Se l'obiettivo di tutti è semplificare l'accesso alle informazioni, queste dovrebbero diventare più chiare, sintetiche e immediatamente fruibili. Potremmo fare un passo in più magari con degli strumenti come infografiche, schede riassuntive, contenuti digitali più immediati.
Sempre sul tema della comunicazione, nella pagina di presentazione del nuovo portale, che è stata pubblicata, si parla giustamente di semplificazione e digitalizzazione dei servizi. Leggendo le modalità di accesso, si vede che per i nuovi utenti è comunque richiesto registrarsi, quindi si accede tramite SPID, si compila o si verifica l'anagrafica - che, col fatto che l'accesso avviene tramite SPID, immagino venga poi compilata automaticamente - si paga un'imposta di bollo, della quale però io non ho capito il senso, e poi si attende una validazione.
È chiaro che alcuni passaggi sono inevitabili, ma credo che sia importante verificare che il percorso sia realmente percepito come semplice dagli utenti, altrimenti il rischio è che la semplificazione resti più dichiarata che effettiva.
Io, non essendo uno studente, non credo che potrò verificare direttamente il funzionamento del nuovo portale. A ogni modo, tramite studentesse e studenti che già ci avevano scritto, terremo monitorata la questione e, se si riscontrassero criticità, le riporteremo.
Rispetto alla comunicazione istituzionale le informazioni sono sul sito, però anche tramite gli altri canali - la Regione ha un canale WhatsApp e c'è il profilo Instagram - con queste modalità si potrebbero promuovere le varie opportunità offerte, perché spesso il problema non è solo accedere alla misura, ma è appunto sapere che esiste.
Questa interrogazione, come ho detto, è nata da delle segnalazioni, ma ha aperto un tema più ampio.
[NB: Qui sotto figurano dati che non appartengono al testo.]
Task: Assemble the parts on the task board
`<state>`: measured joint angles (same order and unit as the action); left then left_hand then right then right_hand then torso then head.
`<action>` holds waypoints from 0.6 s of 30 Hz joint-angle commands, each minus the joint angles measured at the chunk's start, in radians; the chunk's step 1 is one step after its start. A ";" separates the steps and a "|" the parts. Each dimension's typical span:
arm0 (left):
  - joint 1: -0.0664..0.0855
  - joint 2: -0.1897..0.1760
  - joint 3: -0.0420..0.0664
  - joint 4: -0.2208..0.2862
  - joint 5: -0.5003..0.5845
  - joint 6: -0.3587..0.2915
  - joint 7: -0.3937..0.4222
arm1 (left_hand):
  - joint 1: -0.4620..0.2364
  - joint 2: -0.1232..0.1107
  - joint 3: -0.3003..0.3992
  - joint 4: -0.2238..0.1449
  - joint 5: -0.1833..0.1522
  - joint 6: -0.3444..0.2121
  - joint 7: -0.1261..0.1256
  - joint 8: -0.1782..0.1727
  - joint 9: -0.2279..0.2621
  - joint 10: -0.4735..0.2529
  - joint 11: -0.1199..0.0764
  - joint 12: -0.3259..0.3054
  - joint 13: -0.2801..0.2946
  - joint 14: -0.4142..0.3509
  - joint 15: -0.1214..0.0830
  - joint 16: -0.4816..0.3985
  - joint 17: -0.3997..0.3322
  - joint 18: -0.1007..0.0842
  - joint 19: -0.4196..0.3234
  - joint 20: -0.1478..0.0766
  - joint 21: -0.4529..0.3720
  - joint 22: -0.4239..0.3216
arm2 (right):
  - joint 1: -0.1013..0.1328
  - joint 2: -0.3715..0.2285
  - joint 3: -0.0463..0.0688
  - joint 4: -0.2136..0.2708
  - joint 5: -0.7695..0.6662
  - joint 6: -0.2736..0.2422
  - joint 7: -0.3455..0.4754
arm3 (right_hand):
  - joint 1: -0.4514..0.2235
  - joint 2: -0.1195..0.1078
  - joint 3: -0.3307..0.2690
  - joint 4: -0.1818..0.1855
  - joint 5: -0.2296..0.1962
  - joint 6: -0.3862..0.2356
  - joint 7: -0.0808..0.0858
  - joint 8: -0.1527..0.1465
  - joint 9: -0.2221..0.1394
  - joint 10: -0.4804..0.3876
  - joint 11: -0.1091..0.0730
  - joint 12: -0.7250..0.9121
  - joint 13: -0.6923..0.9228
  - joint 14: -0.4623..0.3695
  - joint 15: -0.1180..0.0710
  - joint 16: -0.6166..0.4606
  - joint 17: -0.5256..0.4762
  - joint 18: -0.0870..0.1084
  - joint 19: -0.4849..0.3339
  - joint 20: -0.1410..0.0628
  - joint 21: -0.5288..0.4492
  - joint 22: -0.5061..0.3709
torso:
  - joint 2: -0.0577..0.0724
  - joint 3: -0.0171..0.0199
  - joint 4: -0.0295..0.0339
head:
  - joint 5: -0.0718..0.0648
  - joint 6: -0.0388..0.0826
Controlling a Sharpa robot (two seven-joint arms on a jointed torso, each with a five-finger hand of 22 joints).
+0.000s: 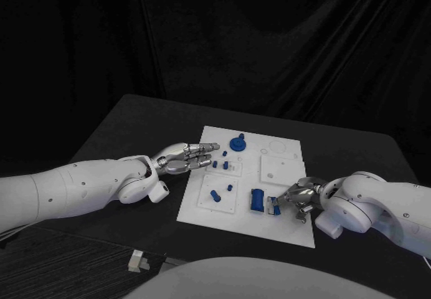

Non basta prevedere delle agevolazioni, bisogna far sì che queste siano chiare, accessibili, realmente utilizzabili. Questo vale ancora di più in un ambito come quello della mobilità studentesca che, come abbiamo già avuto modo di discutere in quest'aula, è parte integrante del diritto allo studio.
Più rendiamo questi strumenti semplici e accessibili, più li rendiamo efficaci e più li rendiamo efficaci, più stiamo davvero investendo sui giovani.
Continuiamo a lavorarci e lavoriamoci insieme.